= Your task =
Beneath this instruction is a listing. Transcribe from it only the stretch from the line with "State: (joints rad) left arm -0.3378" through the line with "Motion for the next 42", both end lines included, exactly as written.

= Data extracts =
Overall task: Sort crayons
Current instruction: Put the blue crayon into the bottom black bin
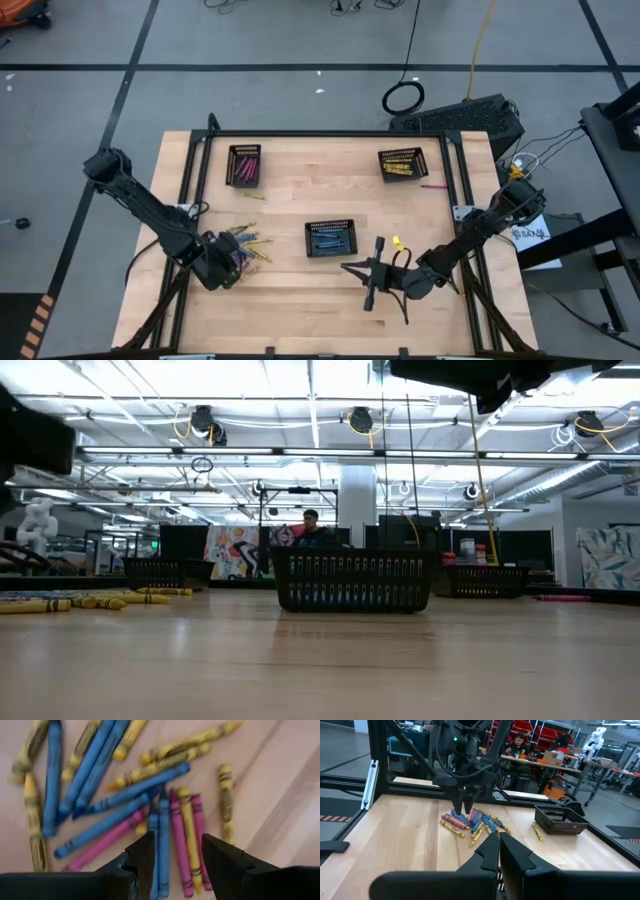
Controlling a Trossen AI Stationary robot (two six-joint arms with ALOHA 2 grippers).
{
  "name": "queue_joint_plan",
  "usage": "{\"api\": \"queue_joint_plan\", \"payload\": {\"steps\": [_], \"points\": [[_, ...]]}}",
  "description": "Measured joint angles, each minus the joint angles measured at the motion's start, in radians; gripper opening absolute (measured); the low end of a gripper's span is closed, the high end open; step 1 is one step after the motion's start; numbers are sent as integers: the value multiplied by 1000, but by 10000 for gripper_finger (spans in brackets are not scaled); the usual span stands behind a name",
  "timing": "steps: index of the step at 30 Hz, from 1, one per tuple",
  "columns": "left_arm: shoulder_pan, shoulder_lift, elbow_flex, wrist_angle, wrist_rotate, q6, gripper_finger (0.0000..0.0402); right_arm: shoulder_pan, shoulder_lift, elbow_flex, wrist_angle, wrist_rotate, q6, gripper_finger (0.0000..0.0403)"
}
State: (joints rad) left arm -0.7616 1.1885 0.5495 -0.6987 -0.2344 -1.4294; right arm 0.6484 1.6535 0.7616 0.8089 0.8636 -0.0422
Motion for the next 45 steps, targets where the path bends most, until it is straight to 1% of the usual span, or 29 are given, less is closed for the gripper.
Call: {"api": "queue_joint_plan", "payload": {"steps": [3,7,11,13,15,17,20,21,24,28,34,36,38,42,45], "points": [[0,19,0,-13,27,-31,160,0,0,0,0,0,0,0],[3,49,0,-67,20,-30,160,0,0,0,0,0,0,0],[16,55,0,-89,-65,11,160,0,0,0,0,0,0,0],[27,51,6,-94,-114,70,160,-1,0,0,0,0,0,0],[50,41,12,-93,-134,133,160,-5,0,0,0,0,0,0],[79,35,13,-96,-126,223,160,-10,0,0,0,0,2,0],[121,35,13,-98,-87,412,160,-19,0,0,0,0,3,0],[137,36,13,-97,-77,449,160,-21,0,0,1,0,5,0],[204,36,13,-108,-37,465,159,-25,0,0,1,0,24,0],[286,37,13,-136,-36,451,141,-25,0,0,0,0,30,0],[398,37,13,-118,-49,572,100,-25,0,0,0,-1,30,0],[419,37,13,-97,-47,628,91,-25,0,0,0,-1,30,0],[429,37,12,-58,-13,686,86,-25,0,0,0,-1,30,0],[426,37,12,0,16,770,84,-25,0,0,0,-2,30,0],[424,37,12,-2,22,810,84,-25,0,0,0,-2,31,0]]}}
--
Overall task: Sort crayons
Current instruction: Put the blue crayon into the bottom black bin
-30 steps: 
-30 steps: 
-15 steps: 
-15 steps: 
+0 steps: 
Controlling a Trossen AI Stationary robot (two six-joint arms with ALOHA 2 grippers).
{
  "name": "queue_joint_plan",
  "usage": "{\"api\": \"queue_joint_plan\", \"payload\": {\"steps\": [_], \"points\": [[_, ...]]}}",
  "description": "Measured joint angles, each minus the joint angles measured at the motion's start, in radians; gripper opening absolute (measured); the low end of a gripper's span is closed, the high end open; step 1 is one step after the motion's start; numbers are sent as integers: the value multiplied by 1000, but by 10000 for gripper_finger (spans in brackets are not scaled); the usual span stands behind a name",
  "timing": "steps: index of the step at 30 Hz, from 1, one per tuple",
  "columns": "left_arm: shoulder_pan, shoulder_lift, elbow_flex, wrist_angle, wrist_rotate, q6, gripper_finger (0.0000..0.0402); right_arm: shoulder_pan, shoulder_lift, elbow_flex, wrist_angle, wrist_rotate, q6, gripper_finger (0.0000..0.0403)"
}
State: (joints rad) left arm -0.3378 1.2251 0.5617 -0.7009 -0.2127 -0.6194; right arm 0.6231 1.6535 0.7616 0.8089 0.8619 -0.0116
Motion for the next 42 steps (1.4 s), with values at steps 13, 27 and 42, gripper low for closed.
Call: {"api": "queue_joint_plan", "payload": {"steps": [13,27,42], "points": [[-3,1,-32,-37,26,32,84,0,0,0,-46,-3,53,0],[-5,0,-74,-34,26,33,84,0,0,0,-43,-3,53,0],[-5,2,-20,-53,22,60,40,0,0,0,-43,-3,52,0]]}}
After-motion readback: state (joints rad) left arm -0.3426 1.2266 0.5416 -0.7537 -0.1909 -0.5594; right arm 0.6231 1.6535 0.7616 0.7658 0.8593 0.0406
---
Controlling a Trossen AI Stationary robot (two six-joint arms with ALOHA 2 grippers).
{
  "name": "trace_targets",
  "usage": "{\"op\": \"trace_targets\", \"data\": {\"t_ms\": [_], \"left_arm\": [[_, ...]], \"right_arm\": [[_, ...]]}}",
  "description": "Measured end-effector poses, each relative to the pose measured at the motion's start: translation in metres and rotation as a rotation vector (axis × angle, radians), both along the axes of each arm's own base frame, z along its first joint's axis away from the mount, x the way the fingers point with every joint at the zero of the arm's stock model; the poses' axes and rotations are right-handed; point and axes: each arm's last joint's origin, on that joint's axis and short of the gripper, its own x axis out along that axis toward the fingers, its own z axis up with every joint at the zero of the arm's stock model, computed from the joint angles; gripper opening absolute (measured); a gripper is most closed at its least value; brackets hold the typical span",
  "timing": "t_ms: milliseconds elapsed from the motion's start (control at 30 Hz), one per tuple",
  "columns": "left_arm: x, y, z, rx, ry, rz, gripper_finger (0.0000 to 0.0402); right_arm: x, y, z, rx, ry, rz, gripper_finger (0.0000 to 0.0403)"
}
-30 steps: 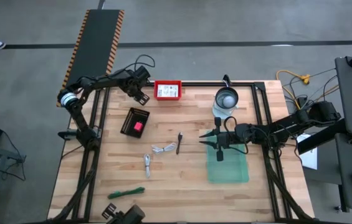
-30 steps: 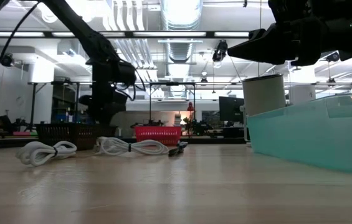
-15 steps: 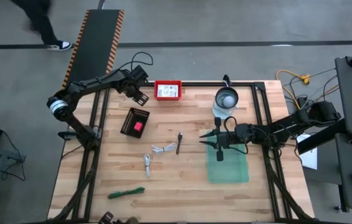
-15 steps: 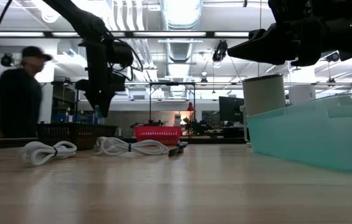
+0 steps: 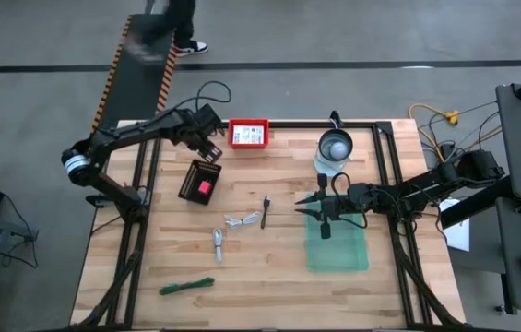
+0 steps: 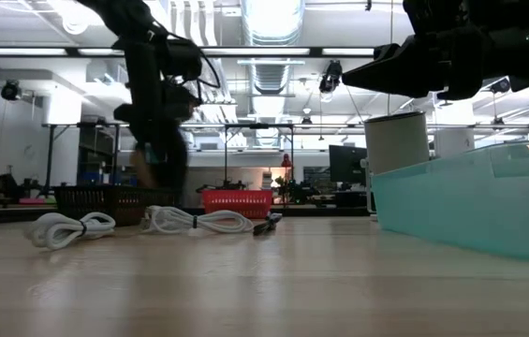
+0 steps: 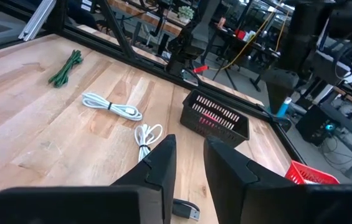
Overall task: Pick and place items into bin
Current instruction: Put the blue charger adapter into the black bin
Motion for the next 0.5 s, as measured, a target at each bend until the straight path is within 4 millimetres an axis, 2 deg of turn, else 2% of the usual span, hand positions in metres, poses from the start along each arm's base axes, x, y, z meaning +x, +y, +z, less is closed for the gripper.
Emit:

= Response area =
State: (joints rad) left arm -0.3378 1.2251 0.5617 -0.7009 -0.2127 -0.6194; right arm 0.6231 1.6535 0.7616 0.8089 0.8619 -0.0116
Motion for the next 42 steps (1.4 s), with values at steps 13, 27 and 42, gripper low for closed.

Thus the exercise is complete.